_ASSIGNMENT_
Which lines run from the one containing "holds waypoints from" to the end of the listing? Copy them out exactly, leaving out the rest.

_DATASET SECTION_
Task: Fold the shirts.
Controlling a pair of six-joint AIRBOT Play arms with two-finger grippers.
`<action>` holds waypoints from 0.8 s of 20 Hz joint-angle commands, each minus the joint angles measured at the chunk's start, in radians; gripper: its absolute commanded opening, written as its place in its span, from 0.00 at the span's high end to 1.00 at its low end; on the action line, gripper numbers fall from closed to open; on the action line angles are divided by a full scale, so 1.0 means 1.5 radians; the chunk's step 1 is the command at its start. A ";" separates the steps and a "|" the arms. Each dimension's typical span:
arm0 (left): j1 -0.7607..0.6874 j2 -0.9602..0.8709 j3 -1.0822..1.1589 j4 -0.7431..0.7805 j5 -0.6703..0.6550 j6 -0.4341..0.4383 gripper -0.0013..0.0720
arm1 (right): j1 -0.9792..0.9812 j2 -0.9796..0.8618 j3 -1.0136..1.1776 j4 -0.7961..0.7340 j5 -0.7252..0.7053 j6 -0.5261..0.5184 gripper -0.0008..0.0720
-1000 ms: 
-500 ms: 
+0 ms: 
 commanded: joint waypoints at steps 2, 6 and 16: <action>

_EXERCISE RESPONSE_
`<action>` holds waypoints from 0.8 s of 20 Hz joint-angle commands, each minus the joint angles measured at the chunk's start, in radians; gripper: its absolute commanded opening, written as its place in its span, from 0.00 at the span's high end to 1.00 at its low end; on the action line, gripper numbers fall from closed to open; on the action line angles are divided by a full scale, so 1.0 means 1.5 radians; the chunk's step 1 is the command at its start. A ";" separates the steps and a "|" the arms. Each dimension's typical span:
arm0 (left): j1 -0.7607..0.6874 j2 -0.9602..0.8709 j3 -1.0822..1.1589 j4 -0.7431..0.7805 j5 -0.6703..0.6550 j6 -0.4341..0.4383 gripper -0.0013..0.0720
arm1 (right): j1 -0.9792..0.9812 j2 -0.9796..0.8618 j3 -1.0136..1.1776 j4 -0.7961..0.7340 j5 -0.7252..0.7053 j6 -0.5261..0.5184 gripper -0.0008..0.0720
-1000 ms: 
-500 ms: 
+0 ms: 
 commanded: joint waypoints at steps 2, 6 and 16: <action>

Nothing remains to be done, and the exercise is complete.